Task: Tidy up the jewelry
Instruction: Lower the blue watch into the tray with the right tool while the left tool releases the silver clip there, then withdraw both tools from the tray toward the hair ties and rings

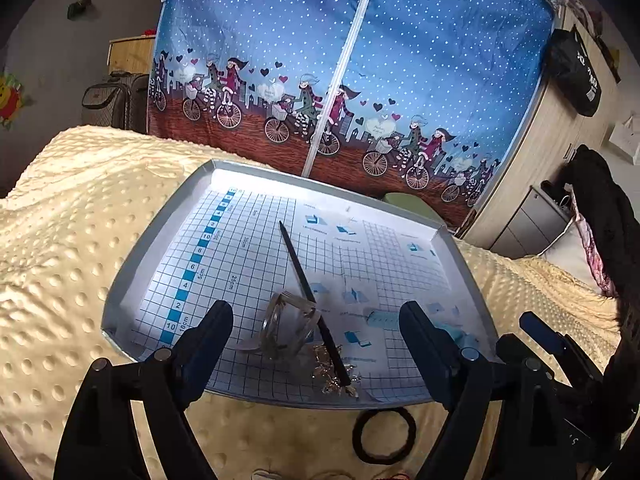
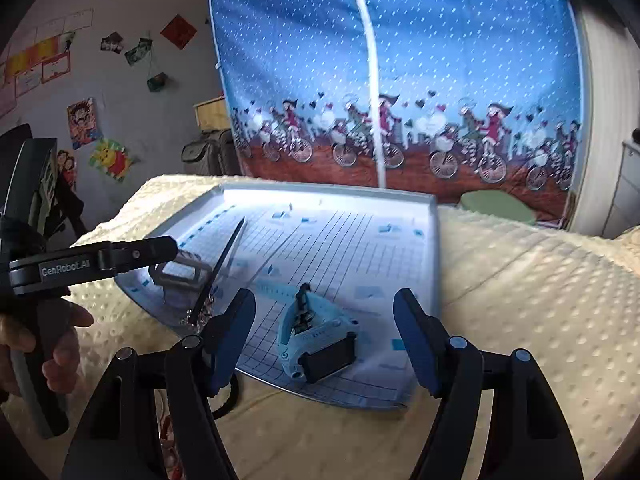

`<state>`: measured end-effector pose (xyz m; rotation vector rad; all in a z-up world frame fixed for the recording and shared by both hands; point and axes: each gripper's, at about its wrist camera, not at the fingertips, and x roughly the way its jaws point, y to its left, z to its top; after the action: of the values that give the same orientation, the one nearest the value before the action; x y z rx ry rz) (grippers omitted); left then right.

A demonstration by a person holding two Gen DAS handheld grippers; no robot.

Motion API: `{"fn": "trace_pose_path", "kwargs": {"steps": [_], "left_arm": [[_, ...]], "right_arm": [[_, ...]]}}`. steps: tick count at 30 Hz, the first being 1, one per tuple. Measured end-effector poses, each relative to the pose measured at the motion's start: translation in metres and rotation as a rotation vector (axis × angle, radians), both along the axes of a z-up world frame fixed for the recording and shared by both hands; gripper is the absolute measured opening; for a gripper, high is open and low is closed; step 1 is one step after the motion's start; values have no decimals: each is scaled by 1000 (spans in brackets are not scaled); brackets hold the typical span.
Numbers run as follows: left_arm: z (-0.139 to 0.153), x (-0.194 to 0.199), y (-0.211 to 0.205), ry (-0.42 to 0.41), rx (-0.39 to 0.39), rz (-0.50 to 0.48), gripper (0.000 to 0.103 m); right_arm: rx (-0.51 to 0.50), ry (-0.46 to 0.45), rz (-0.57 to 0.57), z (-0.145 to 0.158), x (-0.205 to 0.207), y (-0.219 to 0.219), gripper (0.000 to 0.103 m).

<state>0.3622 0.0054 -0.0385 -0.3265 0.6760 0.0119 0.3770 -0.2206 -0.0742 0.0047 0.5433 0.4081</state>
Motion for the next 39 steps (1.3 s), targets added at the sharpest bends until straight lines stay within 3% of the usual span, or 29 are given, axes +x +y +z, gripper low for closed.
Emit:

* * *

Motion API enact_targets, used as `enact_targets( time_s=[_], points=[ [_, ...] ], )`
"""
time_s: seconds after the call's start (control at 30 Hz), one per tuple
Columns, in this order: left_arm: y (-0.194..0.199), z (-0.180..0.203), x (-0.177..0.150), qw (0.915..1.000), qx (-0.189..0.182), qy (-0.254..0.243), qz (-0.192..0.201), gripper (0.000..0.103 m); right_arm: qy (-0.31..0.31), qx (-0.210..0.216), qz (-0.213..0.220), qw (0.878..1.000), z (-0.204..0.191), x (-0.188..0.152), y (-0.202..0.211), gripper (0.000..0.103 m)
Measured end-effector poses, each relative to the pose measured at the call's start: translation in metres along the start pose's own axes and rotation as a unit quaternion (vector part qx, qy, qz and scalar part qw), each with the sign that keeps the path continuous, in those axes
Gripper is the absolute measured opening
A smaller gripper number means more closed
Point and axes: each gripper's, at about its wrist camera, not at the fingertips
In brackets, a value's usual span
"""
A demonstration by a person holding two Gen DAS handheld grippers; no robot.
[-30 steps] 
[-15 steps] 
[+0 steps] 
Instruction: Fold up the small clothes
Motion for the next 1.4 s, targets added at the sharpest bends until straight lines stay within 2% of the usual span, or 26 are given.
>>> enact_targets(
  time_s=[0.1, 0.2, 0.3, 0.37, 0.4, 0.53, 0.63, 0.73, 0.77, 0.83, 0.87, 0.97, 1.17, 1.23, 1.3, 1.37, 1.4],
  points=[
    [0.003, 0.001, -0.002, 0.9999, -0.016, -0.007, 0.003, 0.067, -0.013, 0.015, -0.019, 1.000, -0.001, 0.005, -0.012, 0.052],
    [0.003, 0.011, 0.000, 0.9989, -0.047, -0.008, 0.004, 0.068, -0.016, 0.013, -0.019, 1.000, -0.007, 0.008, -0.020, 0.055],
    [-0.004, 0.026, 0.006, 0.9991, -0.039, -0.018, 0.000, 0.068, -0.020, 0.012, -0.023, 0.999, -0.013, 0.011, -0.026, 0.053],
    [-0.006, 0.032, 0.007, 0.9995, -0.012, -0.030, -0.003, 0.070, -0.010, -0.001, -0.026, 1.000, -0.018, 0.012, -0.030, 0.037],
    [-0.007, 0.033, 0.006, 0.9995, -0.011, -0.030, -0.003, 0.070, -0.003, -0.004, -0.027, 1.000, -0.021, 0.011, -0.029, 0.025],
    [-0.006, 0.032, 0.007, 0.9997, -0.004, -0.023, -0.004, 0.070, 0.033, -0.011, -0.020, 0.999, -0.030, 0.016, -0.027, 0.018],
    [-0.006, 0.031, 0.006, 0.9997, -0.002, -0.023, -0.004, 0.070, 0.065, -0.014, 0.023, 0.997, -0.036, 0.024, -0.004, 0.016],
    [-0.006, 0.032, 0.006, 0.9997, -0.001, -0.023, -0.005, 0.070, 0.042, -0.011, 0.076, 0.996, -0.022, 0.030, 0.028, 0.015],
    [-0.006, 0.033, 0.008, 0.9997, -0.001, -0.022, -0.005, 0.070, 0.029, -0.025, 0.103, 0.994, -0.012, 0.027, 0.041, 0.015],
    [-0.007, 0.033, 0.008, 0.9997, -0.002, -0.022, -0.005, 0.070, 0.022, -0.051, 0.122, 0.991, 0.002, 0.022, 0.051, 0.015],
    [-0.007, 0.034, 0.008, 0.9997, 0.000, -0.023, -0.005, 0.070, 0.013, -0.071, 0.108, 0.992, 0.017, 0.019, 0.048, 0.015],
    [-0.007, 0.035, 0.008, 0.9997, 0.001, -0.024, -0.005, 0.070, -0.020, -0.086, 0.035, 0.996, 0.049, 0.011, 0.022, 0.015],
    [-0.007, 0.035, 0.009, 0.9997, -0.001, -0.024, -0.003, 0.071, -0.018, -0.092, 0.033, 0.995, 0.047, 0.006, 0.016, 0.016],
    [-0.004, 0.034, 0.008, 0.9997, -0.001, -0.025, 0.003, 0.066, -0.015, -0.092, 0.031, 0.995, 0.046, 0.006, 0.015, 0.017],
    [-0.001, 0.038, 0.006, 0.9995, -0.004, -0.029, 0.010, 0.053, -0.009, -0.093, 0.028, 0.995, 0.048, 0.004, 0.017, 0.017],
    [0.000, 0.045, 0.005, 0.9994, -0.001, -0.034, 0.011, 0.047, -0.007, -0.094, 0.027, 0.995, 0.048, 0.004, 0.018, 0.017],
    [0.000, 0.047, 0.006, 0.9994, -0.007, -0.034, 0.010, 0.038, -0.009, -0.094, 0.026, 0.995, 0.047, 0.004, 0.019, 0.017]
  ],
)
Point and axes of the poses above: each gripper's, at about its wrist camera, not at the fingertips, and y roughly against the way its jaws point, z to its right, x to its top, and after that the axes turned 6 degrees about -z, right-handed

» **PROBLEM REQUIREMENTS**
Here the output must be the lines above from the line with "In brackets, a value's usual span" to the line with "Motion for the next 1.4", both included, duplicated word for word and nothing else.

» **RESPONSE AREA**
In brackets, a value's usual span
"""
A demonstration by a person holding two Gen DAS handheld grippers; no robot.
[-30 steps] 
[-15 steps] 
[+0 steps] 
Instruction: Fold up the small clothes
Motion for the next 1.4 s, targets added at the sharpest bends until straight lines stay within 2% of the usual span, or 26 are given.

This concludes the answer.